On Sat, 8 Oct 2005, Robert Watson wrote:

>
> On Fri, 7 Oct 2005, Daniel Eischen wrote:
>
> > On Thu, 6 Oct 2005, Robert Watson wrote:
> >
> >> I was writing test tools yesterday, and was a bit surprised to find
> >> that hitting ctrl-T interrupts connect() for applications linked
> >> against libpthread().  I wrote a simple test tool and found that this
> >> is not the case for any of the other thread libraries (which seems
> >> correct to me). Test tool attached:
> >
> > This isn't a problem with libpthread.  If you install a signal handler
> > for SIGINFO in your application with sa_flags = SA_RESTART, it gets
> > interrupted even when just linked with libc.
>
> Unlike, say, an I/O operation, the notion of restarting a connect() system
> call is fairly fraught with peril.  Normally, attempts to call connect()
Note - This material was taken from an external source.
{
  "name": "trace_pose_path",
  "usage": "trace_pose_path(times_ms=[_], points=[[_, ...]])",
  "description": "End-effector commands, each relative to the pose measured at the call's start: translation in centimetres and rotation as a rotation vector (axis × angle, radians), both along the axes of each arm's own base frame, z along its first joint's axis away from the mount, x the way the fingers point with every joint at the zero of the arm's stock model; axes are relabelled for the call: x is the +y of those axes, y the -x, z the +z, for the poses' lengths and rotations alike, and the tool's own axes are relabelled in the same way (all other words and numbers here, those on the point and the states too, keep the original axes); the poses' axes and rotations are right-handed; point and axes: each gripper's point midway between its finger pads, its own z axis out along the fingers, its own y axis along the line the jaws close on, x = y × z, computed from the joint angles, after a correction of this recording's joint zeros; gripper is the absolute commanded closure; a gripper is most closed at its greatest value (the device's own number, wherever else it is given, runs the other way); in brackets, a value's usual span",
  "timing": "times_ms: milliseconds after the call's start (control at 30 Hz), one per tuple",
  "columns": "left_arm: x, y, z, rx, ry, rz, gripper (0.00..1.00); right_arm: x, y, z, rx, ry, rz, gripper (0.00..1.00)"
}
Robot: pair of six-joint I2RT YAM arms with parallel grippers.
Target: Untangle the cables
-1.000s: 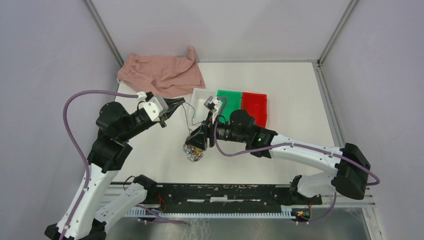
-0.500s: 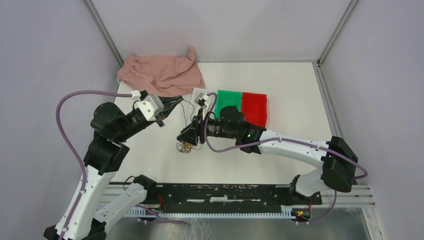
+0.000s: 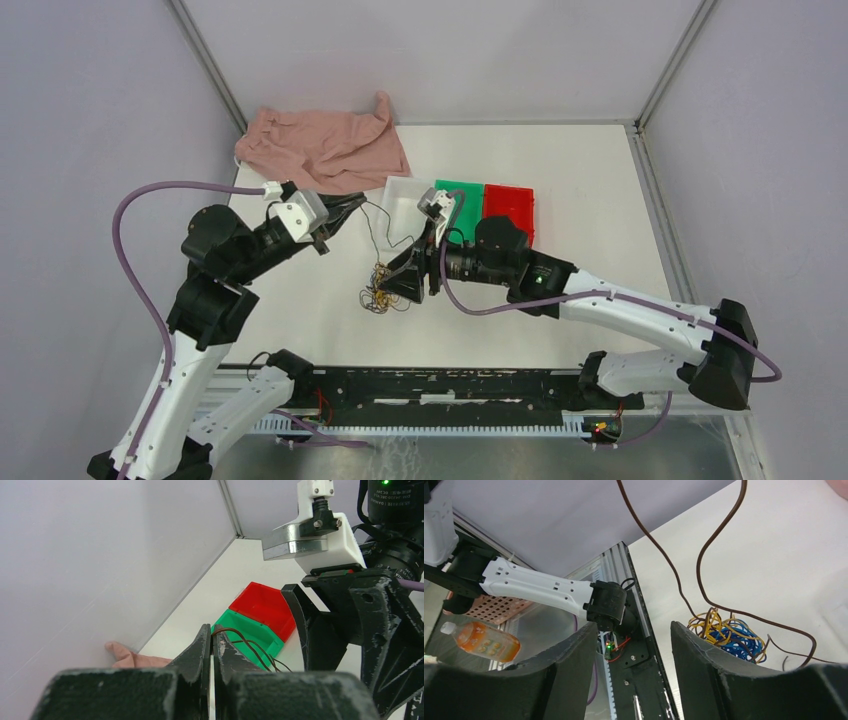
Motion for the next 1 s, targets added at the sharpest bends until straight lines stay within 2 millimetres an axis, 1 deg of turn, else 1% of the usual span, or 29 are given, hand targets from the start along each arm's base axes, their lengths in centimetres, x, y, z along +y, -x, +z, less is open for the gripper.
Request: trace_pose_path(times_ms=[0,67,133,333,433,500,600,700,767,833,967], points=[[0.3,0.2,1.5,-0.055,0.007,0.011,0.97,-0.7,-0.4,1.1,-0.078,0.007,-0.027,0.35],[0.2,0.2,1.5,-0.055,0.007,0.007,0.97,-0.4,-0.8,1.8,-0.105,0.007,-0.036,0.33],[0.2,0.1,1.6,-0.048,0.012,0.005,0.97,0.3,-1.2,2.4,-0.119,0.004,-0.032,0.32],[0.0,0.3,2.2,-0.036,0.025,-0.007,0.97,2.4,-4.1,2.4,-0.158,0.038,-0.112,0.34],[-0.1,0.4,2.3,-0.031,0.029,-0.012,0.97,3.7,-4.9,2.6,-0.177,0.037,-0.118,0.34],[-0.1,0.4,2.5,-0.027,0.034,-0.014,0.97,4.4,-5.4,2.4,-0.197,0.053,-0.136,0.37],[-0.2,0.4,2.8,-0.025,0.040,-0.019,0.97,5.2,-6.1,2.1,-0.203,0.051,-0.163,0.45],[-0.3,0.5,3.3,-0.027,0.048,-0.023,0.97,5.9,-6.1,1.8,-0.190,0.034,-0.161,0.51],[-0.3,0.5,3.7,-0.033,0.051,-0.023,0.97,6.3,-5.8,1.5,-0.170,0.023,-0.141,0.56],[-0.2,0.2,4.2,-0.040,0.055,-0.009,0.97,6.5,-5.3,1.0,-0.140,0.000,-0.119,0.63],[0.6,-0.8,6.0,-0.079,0.071,0.056,0.97,6.7,-3.8,-0.7,-0.053,-0.020,-0.059,0.77]])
> on a socket that is already in the process of connecting will return
> EALREADY, since you don't want to further frob the protocol state machine.
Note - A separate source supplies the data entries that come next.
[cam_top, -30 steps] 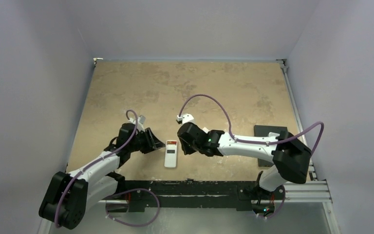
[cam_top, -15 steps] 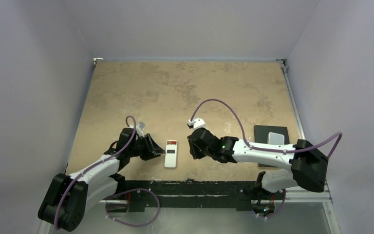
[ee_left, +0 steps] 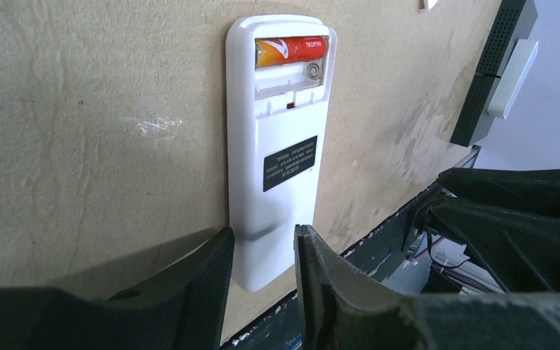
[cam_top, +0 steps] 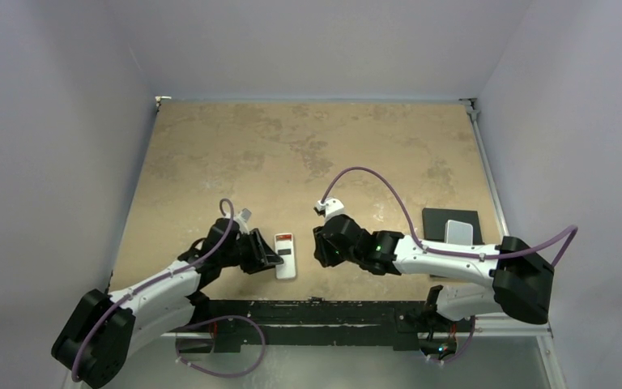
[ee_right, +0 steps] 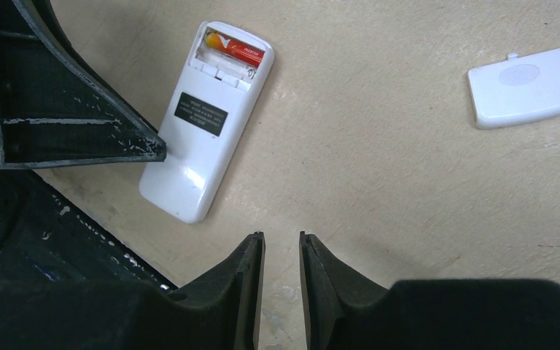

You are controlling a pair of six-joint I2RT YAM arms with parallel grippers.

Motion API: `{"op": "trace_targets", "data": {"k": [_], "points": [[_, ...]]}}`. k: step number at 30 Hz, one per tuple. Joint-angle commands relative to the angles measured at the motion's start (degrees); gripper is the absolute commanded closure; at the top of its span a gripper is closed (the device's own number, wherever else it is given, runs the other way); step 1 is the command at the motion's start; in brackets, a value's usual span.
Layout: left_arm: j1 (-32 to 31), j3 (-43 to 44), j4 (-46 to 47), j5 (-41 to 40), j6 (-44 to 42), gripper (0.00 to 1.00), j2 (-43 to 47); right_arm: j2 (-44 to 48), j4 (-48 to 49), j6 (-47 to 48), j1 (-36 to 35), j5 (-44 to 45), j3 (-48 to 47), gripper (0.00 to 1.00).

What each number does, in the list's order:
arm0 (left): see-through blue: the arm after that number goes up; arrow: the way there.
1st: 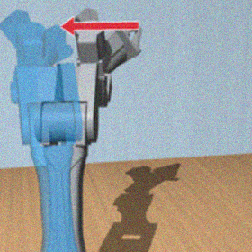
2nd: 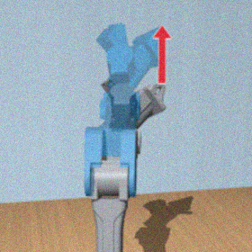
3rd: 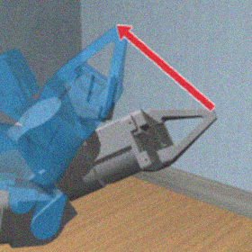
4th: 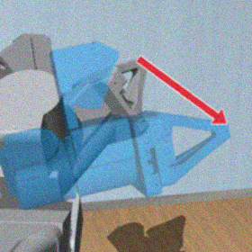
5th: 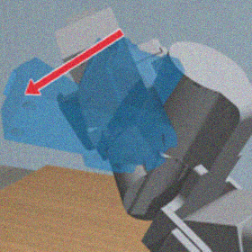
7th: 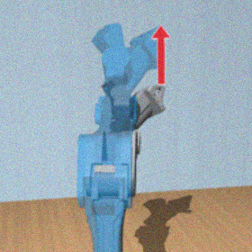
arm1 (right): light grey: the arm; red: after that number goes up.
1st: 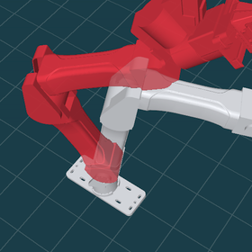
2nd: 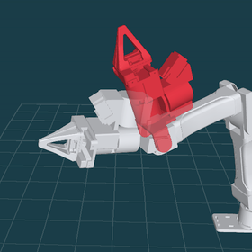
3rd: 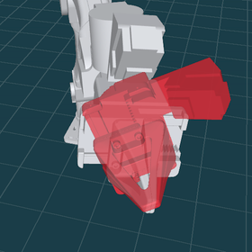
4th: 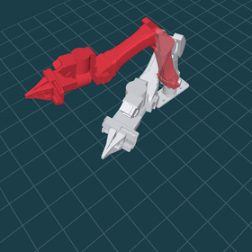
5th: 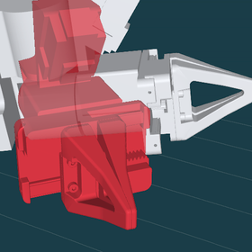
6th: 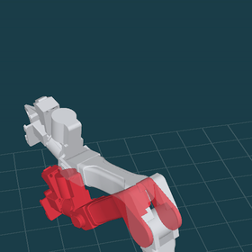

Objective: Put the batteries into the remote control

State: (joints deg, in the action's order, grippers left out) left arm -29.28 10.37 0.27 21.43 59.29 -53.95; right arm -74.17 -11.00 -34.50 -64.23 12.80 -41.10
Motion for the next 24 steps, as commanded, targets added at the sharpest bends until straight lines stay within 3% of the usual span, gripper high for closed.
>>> {"op": "trace_targets", "data": {"k": [1,24], "points": [[-1.3,0.0,3.8,-1.7,2.9,0.64,-1.2,0.3,2.2,0.1,-0.3,-0.8,-0.7,0.68],[-11.9,6.7,15.8,-5.4,6.1,0.64,-16.7,5.4,-0.5,-1.5,-0.3,2.0,-0.3,0.66]]}}
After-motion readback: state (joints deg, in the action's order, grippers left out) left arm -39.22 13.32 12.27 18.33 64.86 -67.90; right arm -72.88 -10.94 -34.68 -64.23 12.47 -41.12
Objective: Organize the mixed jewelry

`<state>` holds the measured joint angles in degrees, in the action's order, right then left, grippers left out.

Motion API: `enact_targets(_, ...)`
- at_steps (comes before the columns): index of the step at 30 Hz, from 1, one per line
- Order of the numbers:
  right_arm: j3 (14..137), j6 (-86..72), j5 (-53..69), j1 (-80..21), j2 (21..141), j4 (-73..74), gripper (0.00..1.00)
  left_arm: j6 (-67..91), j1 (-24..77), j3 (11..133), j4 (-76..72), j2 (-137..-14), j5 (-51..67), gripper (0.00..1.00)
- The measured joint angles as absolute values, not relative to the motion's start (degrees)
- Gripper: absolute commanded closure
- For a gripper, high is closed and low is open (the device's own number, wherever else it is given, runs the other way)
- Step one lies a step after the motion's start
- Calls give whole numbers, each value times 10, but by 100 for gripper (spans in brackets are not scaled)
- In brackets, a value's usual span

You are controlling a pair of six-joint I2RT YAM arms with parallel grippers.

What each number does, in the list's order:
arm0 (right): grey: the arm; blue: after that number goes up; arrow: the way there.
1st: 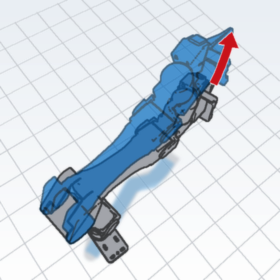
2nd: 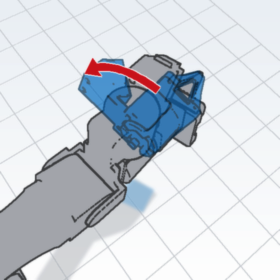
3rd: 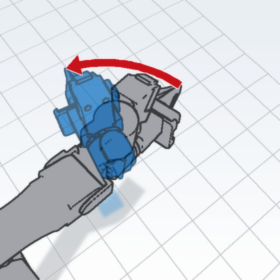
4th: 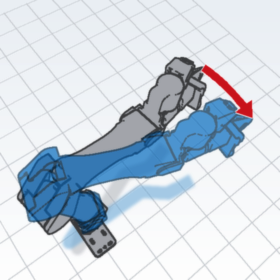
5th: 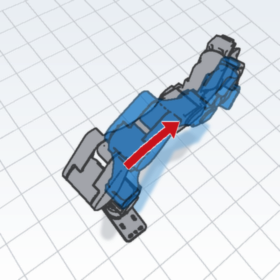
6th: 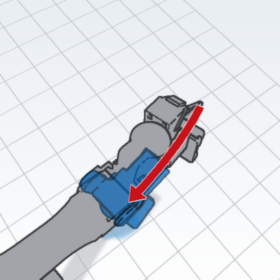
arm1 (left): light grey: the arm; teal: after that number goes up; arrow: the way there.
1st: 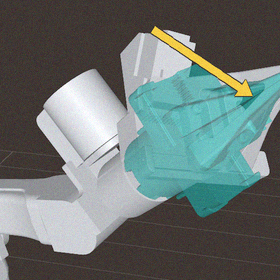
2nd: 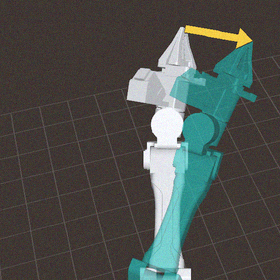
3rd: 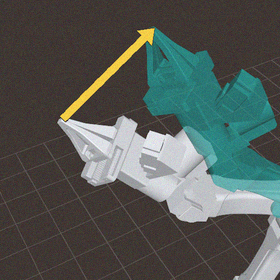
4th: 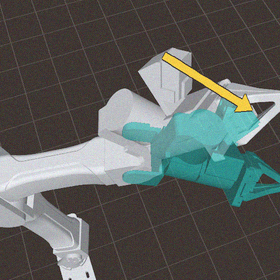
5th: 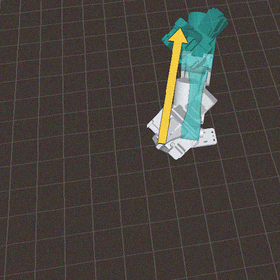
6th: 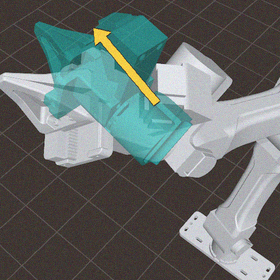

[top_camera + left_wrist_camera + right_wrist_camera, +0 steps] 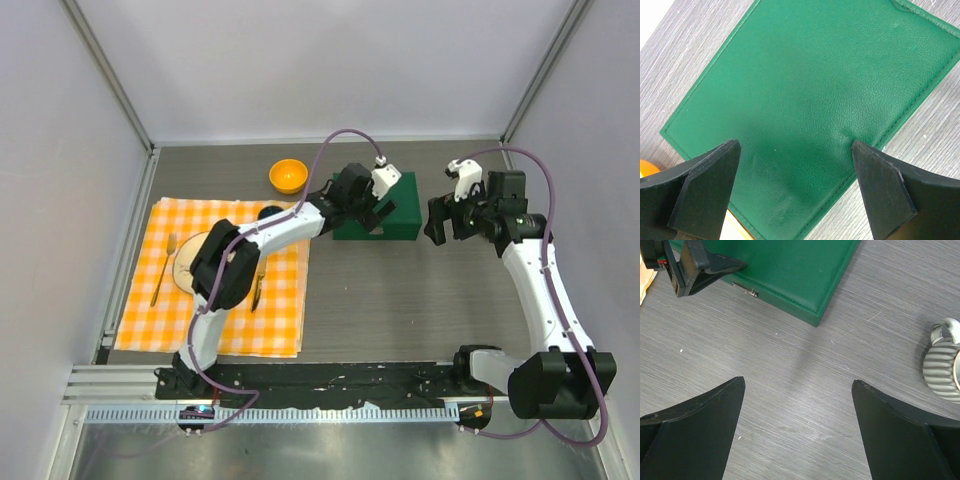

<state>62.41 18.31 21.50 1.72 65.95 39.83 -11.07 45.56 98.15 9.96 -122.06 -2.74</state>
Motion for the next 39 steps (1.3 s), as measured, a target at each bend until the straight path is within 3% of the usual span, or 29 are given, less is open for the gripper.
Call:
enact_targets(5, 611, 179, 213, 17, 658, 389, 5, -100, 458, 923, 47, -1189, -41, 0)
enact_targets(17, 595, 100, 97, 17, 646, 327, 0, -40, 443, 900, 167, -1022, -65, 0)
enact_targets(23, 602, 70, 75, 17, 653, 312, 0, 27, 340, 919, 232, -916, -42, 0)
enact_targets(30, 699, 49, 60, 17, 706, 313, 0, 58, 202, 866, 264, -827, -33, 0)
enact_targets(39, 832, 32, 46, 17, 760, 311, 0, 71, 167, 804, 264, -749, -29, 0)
> A bit of googling suggests that Stephens talks about this in some detail,
> pointing out that in the EINTR case, the application will really need to
> select() for the socket becoming writable in order to wait for the
> connection attempt to finish (or fail).  While a bit awkward for the
> application, it appears these are not uncommon semantics for the system
> call, and suggest the perils of using blocking I/O with signals are
> significant.  Unfortunately, the problem with this libpthread feature is
> that, unlike our other thread libraries, it exposes the application to
> this peril even if the application itself doesn't actively use signals.
>
> Is your suggestion that connect() should detect an attempt to connect to
> the same host and "continue where it left off"?  POSIX tells us that
> EALREADY should be returned if that is attempted:

No, SA_RESTART should do what it says it should do.  System calls
should be restartable.  The man page for sigaction() says that it
is only open(), read(), write(), sendto(), recvfrom(), sendmsg(),
and recvmsg() that are restartable.  I don't know why connect()
should be any different.

In this case there is only one thread that is attempting to
[re]connect(), so I don't see why you'd think EALREADY should
be returned.  A thread gets interrupted to run a signal handler,
it leaves the kernel so there is no thread attempting to connect().
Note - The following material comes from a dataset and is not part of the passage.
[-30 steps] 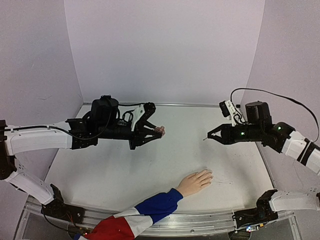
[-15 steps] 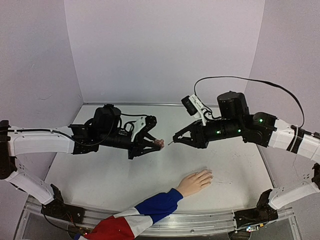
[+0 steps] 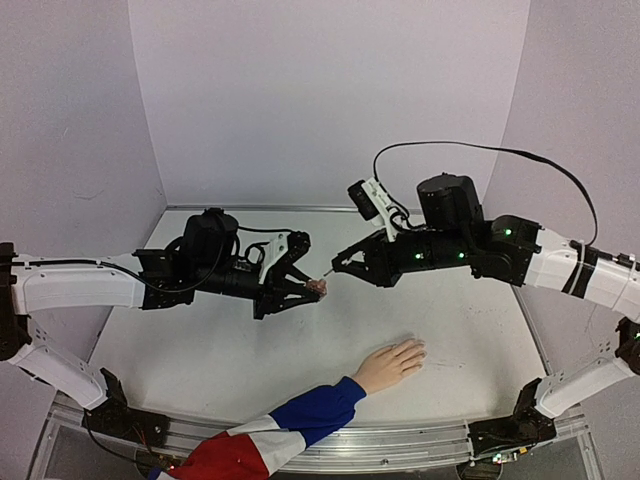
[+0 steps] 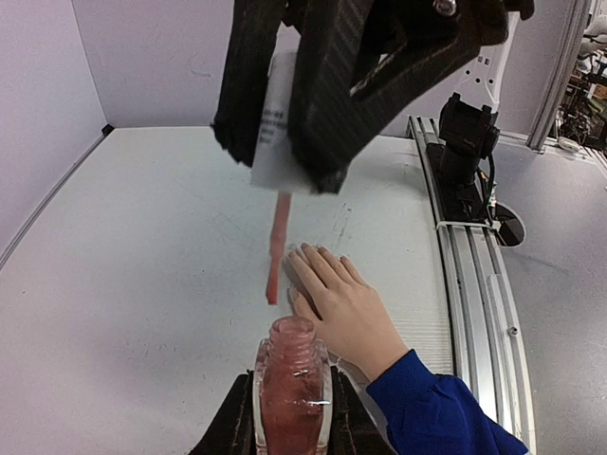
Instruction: Paint the nails
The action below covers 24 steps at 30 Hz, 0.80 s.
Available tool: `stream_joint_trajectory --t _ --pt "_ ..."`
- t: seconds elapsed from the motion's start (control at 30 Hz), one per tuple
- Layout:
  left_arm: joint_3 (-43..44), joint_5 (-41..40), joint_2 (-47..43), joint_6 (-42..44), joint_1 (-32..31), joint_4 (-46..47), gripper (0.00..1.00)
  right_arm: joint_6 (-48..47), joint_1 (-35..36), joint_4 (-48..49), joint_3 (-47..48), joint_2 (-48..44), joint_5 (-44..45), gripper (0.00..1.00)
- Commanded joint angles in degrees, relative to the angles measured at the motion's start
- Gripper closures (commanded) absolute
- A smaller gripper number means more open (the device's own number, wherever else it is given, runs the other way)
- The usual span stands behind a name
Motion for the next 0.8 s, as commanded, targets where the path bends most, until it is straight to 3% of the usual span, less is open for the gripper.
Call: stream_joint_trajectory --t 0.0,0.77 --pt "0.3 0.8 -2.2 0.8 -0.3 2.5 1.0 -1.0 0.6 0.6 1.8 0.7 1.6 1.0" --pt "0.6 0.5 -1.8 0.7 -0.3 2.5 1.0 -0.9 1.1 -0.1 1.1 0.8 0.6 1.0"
If the handler returns (it doesn't have to), then why can't it
go back to connecting again?  There is no timeout on connect()
(you'd have to select() or poll()), and the application can
choose SA_RESTART or not, so allowing connect() to be restartable
shouldn't break anything.

It only works with libc_r because libc_r wraps all these calls
(including connect()) with poll().  Obviously we're not going
to do that with libpthread.  You're only seeing it with SIGINFO
because we use SIGINFO as a debugging signal for libpthread
(to dump thread state).  libpthread doesn't install any other
signal handlers unless the application does.  We could use a
different signal or not use SIGINFO at all.